> [WHAT THE EXERCISE ASKS]:
Exactly as written, copy the lines of the data below from the first through the one containing "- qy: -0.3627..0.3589".

> [INFORMATION SHOWN]:
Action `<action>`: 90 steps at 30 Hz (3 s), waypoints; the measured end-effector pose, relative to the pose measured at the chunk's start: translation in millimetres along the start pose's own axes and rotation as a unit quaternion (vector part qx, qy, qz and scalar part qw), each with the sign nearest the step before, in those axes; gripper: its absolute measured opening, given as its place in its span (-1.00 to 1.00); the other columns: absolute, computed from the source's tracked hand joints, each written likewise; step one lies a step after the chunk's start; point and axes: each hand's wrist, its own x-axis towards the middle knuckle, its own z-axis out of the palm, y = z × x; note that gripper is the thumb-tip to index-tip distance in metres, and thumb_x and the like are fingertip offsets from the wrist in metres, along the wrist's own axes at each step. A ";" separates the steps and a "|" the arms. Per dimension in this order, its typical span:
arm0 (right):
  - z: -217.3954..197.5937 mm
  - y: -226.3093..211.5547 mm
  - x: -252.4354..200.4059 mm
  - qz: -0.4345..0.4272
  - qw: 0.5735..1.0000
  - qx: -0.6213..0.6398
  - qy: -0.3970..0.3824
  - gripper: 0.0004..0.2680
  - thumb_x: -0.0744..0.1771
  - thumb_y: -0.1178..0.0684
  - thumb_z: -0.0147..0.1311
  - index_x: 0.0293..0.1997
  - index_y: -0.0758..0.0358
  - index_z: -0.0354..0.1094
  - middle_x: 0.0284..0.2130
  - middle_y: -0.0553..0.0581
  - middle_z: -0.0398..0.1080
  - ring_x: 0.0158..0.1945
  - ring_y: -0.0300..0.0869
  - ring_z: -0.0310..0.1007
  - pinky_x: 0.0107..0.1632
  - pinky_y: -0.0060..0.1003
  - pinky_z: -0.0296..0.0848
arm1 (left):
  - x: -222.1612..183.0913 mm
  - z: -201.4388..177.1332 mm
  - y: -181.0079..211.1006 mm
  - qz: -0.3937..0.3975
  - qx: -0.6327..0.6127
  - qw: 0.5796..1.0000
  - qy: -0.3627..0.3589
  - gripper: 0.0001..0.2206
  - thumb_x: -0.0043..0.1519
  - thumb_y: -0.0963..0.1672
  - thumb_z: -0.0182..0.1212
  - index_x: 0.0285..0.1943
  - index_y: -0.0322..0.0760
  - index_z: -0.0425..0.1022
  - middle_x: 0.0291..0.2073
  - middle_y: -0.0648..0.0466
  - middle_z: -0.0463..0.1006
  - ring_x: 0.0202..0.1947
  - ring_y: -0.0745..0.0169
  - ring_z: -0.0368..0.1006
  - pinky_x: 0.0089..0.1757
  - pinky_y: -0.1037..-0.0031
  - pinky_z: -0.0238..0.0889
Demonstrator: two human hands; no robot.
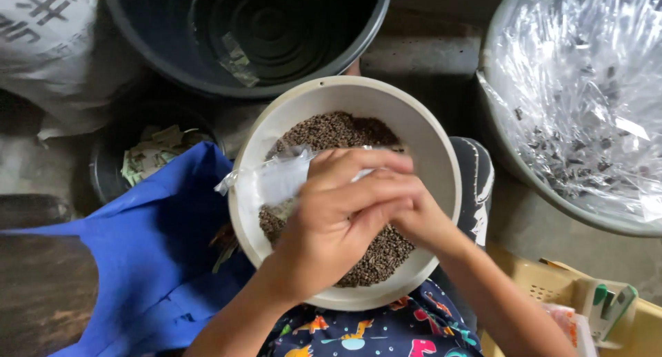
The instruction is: Filling small plastic bags with food pellets from a large bowl using a small spoon
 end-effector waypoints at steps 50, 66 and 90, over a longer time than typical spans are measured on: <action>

> [WRITTEN SOLUTION]:
Action `<action>`: 90 steps at 30 Hz (3 s), waypoints; the measured end-effector pose, relative to the pose measured at the chunk's start: translation in millimetres along the start pose's own axes and rotation as a unit quaternion (vector part qx, qy, qz and scalar part qw), each with the sign nearest the step before, in those axes; gripper: its absolute measured opening, given as its place in its span (-1.00 to 1.00); the other columns: absolute, computed from the source's tracked hand joints, each written likewise; step one lies a step after the chunk's start; point and axes: each hand's wrist, its own x-axis towards the middle knuckle, its own z-axis out of the palm, y = z × x; note that gripper is the thumb-tip to index-tip distance in metres, and thumb_x and the like are fingertip offsets from the wrist in metres, along the wrist's own axes at each step. A ";" separates the steps and a "|" the arms. Per dimension in this order, its typical span:
arm0 (right):
  - z: -217.3954..197.5937 mm
  - y: -226.3093..211.5547 mm
  - x: -252.4354..200.4059 mm
  - qz: -0.4345..0.4272
  - qw: 0.5735..1.0000
  - qx: -0.6213..0.6398
  - qy: -0.3970..0.3824
  - gripper: 0.0004..0.2680
  - thumb_x: -0.0744..0.1771
  - thumb_y: -0.1178..0.0684
  - thumb_z: -0.0147..0.1311
  - index_x: 0.0293..0.1997
  - index_y: -0.0758..0.0358
  - index_z: -0.0354..0.1094
  - middle_x: 0.0284..0.2130
  - middle_y: -0.0553..0.0581
  - middle_z: -0.0398..0.1080
  - ring_x: 0.0158..0.1945
  - ring_y: -0.0300..0.0869
  - ring_z: -0.0310..0.1007
  - pinky_x: 0.0107..0.1632
  - pinky_y: -0.0060..0.1003
  - pinky_z: -0.0296..0.0848
arm1 (left):
  - x: -222.1612..183.0913 mm
  - z: -201.4388..177.1332 mm
  - y: -181.0079..211.1006 mm
  - qz: -0.3937..0.3975
  - qx: -0.6327..0.6127
  - qw: 0.5796..1.0000
  - qy: -0.3627..0.3589

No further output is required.